=== EXERCISE GOAL ===
Whatever appears in the records should be given again exactly, down to the last mark.

=== SUPPLIED MATERIAL ===

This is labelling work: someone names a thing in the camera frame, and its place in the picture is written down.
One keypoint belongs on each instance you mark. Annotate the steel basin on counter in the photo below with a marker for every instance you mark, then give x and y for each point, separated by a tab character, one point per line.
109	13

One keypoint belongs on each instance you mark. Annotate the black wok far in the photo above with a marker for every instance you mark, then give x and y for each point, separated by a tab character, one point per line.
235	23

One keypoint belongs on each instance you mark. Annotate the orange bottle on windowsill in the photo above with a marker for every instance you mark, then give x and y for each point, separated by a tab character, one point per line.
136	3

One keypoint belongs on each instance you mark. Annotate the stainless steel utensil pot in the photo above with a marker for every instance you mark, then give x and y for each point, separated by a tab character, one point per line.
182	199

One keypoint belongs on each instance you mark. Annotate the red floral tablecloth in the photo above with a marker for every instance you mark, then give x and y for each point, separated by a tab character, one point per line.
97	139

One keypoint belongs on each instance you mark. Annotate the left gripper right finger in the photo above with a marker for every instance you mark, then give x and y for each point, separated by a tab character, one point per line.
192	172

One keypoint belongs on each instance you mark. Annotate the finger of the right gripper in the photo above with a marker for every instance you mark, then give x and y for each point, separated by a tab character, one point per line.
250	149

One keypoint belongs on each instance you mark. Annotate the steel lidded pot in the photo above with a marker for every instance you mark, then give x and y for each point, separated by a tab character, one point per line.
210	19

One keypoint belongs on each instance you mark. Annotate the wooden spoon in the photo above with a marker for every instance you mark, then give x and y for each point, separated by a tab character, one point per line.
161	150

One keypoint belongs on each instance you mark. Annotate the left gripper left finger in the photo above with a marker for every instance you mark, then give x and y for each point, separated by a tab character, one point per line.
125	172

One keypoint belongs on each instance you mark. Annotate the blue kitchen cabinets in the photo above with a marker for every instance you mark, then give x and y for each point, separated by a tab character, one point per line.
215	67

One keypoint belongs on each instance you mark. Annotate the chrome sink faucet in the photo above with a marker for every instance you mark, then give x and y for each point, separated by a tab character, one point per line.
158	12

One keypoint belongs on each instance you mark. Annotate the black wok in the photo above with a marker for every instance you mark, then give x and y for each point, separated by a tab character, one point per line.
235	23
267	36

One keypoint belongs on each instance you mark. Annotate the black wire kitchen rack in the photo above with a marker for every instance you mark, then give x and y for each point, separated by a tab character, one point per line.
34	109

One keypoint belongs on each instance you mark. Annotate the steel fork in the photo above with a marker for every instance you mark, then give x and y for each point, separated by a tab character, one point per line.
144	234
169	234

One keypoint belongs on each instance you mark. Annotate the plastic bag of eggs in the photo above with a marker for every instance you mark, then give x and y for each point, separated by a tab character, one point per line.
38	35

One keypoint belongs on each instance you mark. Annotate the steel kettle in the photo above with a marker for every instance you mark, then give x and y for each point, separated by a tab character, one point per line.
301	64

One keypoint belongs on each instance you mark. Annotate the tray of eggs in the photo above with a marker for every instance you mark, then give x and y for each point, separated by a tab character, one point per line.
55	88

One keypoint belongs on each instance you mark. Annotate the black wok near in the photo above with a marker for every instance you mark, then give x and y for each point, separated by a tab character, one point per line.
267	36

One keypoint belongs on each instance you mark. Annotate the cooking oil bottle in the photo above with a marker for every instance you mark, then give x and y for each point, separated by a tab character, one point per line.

=== TASK OUTPUT ===
This is labelling work: someone names a thing in the camera frame, and its place in the picture is written down.
One keypoint belongs on each instance you mark. Annotate the steel basin on counter in the photo below with a marker for every instance you mark, then give x and y for each point, separated by a tab character, one point per line.
109	13

One keypoint belongs on each instance you mark. Annotate the black wok far in the photo above with a marker for every instance you mark, then give x and y for each point, separated by a tab character, one point per line.
235	23

One keypoint belongs on each instance you mark. Annotate the orange bottle on windowsill in the photo above with a marker for every instance you mark, then give x and y for each point, separated by a tab character, one point per line.
136	3

One keypoint belongs on each instance you mark. Annotate the stainless steel utensil pot in the photo above with a marker for every instance you mark, then give x and y for each point, separated by a tab character, one point per line.
182	199

One keypoint belongs on each instance you mark. Annotate the red floral tablecloth in the photo above with a marker for every instance you mark, then give x and y for each point, separated by a tab character, one point per line.
97	139

One keypoint belongs on each instance you mark. Annotate the left gripper right finger in the photo above with a marker for every instance you mark, then give x and y for each point, separated by a tab character, one point per line.
192	172

One keypoint belongs on each instance you mark. Annotate the finger of the right gripper in the photo above with a marker for every instance you mark, then give x and y for each point, separated by a tab character, one point per line.
250	149

One keypoint belongs on each instance you mark. Annotate the steel lidded pot in the photo above with a marker for every instance you mark, then give x and y for each point, separated by a tab character, one point per line.
210	19

One keypoint belongs on each instance you mark. Annotate the wooden spoon in the photo above with a marker for every instance you mark, then give x and y for each point, separated by a tab character, one point per line.
161	150

One keypoint belongs on each instance you mark. Annotate the left gripper left finger in the photo above with a marker for every instance you mark, then give x and y for each point, separated by a tab character, one point per line.
125	172

One keypoint belongs on each instance you mark. Annotate the blue kitchen cabinets in the photo above with a marker for every instance you mark, then give x and y for each point, separated by a tab character, one point per line.
215	67

One keypoint belongs on each instance you mark. Annotate the chrome sink faucet in the photo above with a marker for every instance you mark, then give x and y for each point, separated by a tab character, one point per line.
158	12

One keypoint belongs on each instance you mark. Annotate the black wok in the photo above with a marker for every instance you mark, then give x and y for each point, separated by a tab character, one point per line.
235	23
267	36

One keypoint belongs on each instance you mark. Annotate the black wire kitchen rack in the photo above with a marker for every instance you mark, then give x and y for each point, separated by a tab character, one point per line.
34	109

One keypoint belongs on each instance you mark. Annotate the steel fork in the photo above with a marker for every instance you mark, then give x and y for each point, separated by a tab character, one point per line.
144	234
169	234

One keypoint belongs on each instance you mark. Annotate the plastic bag of eggs in the photo above with a marker for every instance you mark, then give x and y for each point, separated by a tab character, one point per line.
38	35

One keypoint belongs on each instance you mark. Annotate the steel kettle in the photo above with a marker for every instance you mark, then give x and y for each point, separated by a tab character, one point per line.
301	64

One keypoint belongs on each instance you mark. Annotate the tray of eggs in the photo above with a marker for every instance you mark, then give x and y for each point, separated by a tab character, one point per line.
55	88

One keypoint belongs on each instance you mark. Annotate the black wok near in the photo above with a marker for every instance you mark, then give x and y for each point, separated by a tab character, one point per line.
267	36

One keypoint belongs on each instance you mark. Annotate the cooking oil bottle in the photo above with a marker for every instance you mark, then give x and y for each point, separated by a tab character, one point per line.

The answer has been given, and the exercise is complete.